I successi nascono dalla personalità e dall’autorevolezza di chi ha il timone, dalla capacità di aggregare e fare gruppo intorno a un grande traguardo comune, dall’abilità di coinvolgere tutti nel progetto. Quello che hanno fatto anche gli azzurri delle Olimpiadi e del tennis, bravi a creare una complicità di pensiero e di obiettivi con i propri allenatori e ancor più bravi a portare a bordo delle loro avventure personali un’intera Nazione. È così che si vincono le Coppe e le medaglie, ma soprattutto è così che si semina la speranza facendo sentire un Paese finalmente unito e riscattato dopo un anno e mezzo di sofferenze per la pandemia che ancora ci sta mettendo a dura prova.

Ecco perché il giornalismo ed i giornalisti italiani, a partire da quelli che gravitano intorno a questa associazione, hanno il compito di contribuire a ricostruire un’agenda di speranza per l’Italia, di dare vita a una narrazione che sia una grande e accogliente barca con l’anelito del mare, la voglia di lottare per il bene comune e il desiderio di raccontare storie vere e buone, oltre lo scandalismo ed il sensazionalismo, oltre la polemica e le grida dei talk show, oltre il rumore del mondo che generare incomprensioni e disinformazione, attraverso l’utilizzo saggio di parole sobrie e di silenzi ispirati e ispiratori di buone novelle, nell’accezione evangelica.

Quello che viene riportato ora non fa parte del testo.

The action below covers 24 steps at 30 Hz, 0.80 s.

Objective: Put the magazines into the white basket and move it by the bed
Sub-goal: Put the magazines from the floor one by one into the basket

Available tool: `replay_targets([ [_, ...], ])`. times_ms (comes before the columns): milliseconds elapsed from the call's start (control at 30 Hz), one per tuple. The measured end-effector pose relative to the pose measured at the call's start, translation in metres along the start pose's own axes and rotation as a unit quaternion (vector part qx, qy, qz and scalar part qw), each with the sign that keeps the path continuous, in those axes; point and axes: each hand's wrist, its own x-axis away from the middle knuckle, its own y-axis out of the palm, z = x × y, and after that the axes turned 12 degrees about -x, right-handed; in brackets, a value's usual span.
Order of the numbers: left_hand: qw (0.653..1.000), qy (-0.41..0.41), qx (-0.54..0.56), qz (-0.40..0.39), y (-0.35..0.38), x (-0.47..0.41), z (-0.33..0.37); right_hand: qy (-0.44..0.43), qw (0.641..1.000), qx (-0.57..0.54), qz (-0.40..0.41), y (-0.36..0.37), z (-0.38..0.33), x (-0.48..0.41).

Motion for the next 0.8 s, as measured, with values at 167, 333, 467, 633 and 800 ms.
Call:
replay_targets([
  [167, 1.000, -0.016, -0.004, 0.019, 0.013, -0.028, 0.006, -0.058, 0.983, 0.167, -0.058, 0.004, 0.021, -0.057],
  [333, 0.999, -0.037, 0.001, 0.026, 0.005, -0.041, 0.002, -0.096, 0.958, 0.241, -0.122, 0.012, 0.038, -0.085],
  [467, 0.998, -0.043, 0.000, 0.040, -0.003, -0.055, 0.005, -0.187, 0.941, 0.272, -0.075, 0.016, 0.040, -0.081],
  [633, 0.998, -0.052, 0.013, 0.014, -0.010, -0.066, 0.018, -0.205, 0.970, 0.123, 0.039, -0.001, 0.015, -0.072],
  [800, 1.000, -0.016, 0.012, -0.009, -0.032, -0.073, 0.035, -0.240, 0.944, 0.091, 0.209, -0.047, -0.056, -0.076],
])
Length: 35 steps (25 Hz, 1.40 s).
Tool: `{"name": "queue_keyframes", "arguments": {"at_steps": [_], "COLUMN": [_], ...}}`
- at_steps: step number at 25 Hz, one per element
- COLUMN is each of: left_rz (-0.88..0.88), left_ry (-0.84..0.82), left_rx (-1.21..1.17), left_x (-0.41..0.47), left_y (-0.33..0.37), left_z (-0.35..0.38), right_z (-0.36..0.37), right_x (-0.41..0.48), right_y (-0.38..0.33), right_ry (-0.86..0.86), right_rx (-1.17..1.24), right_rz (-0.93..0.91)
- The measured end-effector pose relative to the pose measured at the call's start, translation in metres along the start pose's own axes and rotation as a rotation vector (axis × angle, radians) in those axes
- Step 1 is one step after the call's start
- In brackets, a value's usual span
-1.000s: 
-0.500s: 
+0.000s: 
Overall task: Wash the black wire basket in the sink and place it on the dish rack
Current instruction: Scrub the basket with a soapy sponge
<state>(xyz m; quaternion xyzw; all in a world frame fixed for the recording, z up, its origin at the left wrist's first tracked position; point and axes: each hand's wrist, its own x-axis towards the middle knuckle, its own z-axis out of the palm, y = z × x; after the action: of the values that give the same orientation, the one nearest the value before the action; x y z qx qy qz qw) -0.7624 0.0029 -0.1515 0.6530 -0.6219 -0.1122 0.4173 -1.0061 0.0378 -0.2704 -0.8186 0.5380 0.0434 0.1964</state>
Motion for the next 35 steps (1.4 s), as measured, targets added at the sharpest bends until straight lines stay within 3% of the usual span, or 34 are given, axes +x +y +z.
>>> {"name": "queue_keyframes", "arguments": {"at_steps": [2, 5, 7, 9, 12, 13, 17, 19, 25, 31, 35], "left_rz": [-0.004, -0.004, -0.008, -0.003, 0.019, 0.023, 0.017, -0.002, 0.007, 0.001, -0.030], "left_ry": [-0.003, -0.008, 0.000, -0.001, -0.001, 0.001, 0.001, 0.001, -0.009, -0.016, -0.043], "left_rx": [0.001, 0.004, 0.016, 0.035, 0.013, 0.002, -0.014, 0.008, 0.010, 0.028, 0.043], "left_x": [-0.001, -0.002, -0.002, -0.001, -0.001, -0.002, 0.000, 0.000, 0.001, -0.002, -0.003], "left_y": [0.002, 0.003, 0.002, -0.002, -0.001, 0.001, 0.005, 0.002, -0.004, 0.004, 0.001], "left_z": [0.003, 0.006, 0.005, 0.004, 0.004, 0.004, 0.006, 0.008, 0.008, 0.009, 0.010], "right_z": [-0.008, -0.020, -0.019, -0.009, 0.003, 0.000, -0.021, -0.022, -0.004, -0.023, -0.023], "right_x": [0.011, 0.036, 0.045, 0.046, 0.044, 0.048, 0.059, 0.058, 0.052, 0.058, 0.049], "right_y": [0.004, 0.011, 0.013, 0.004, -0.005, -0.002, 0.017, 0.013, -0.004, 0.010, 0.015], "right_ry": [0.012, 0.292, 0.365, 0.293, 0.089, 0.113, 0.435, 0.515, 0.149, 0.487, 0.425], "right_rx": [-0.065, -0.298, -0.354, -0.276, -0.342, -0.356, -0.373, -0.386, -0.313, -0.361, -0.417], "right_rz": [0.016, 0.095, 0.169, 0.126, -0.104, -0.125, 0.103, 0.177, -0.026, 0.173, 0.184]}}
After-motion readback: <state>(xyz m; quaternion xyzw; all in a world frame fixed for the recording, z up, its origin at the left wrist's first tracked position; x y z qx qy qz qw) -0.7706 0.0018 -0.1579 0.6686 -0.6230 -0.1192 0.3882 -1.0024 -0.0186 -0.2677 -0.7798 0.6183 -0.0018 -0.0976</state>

Del resto, il giornalismo può e deve svolgere ancora una funzione chiave nella società: lo abbiamo visto in tempo di Covid e di lockdown, durante il quale l’informazione è stata l’ancora di salvezza per cementare l’unità nazionale e combattere i rivoli di disinformazione. Continuiamo a vederlo oggi con i vaccini intorno ai quali, al di là del merito della questione, si sviluppa un dibattito avvelenato fondato sull’ideologia e di nuovo sulle fake news gettate in pasto ai social e alle paure della gente in cerca di un colpevole e di un capro espiatorio su cui riversare rabbia sociale. È un crinale pericoloso quello della comunicazione, perché può essere un valore aggiunto per sconfiggere il virus o al contrario può rivelarsi un amplificatore di falsità e di mostri partoriti dalle menti che si moltiplicano con la disintermediazione dei social.

Per questo il giornalismo oggi è chiamato a riscoprire la sua vocazione, quella di chi fa della fedeltà ai fatti e della capacità di narrarli in modo comprensibile e accessibile la propria missione per contribuire al bene comune. Un’azione che non può prescindere dalla deontologia e dalla sostenibilità etica della professione: non c’è buona informazione senza coerenza con i valori e le regole del mestiere, così come non c’è futuro per il giornalismo e per la nostra civiltà senza solide fondamenta morali ed etiche.

Concetti che forse oggi - in un tempo cosi frastagliato e liquido, caratterizzato dal vuoto di voci ispirate profetiche nonché da un’editoria in crisi e alla costante ricerca di un’identità, spesso priva di un’indipendenza economica e di pensiero - possono apparire miraggi lontani dalla realtà. Ma lo sport ce lo ha insegnato: è nel deserto della crisi e nell’aridità della sconfitta che si può tornare all’essenza delle cose, riscoprire l’anima e la verità di una chiamata, imbattersi nell’oasi d’acqua che ristora e restituisce prospettiva. Penso che nessuno avrebbe potuto pronosticare questi risultati combinati tra Europei, Olimpiadi, tornei e slam tennistici internazionali. Eppure è accaduto. Niente è impossibile, soprattutto per chi sa di essere chiamato a mettere il proprio mattone nell’edificazione della cattedrale e la propria goccia nel grande mare, per poi affidarsi con speranza e fiducia alla fantasia di Chi fa dei nostri talenti un capolavoro al servizio dell’umanità.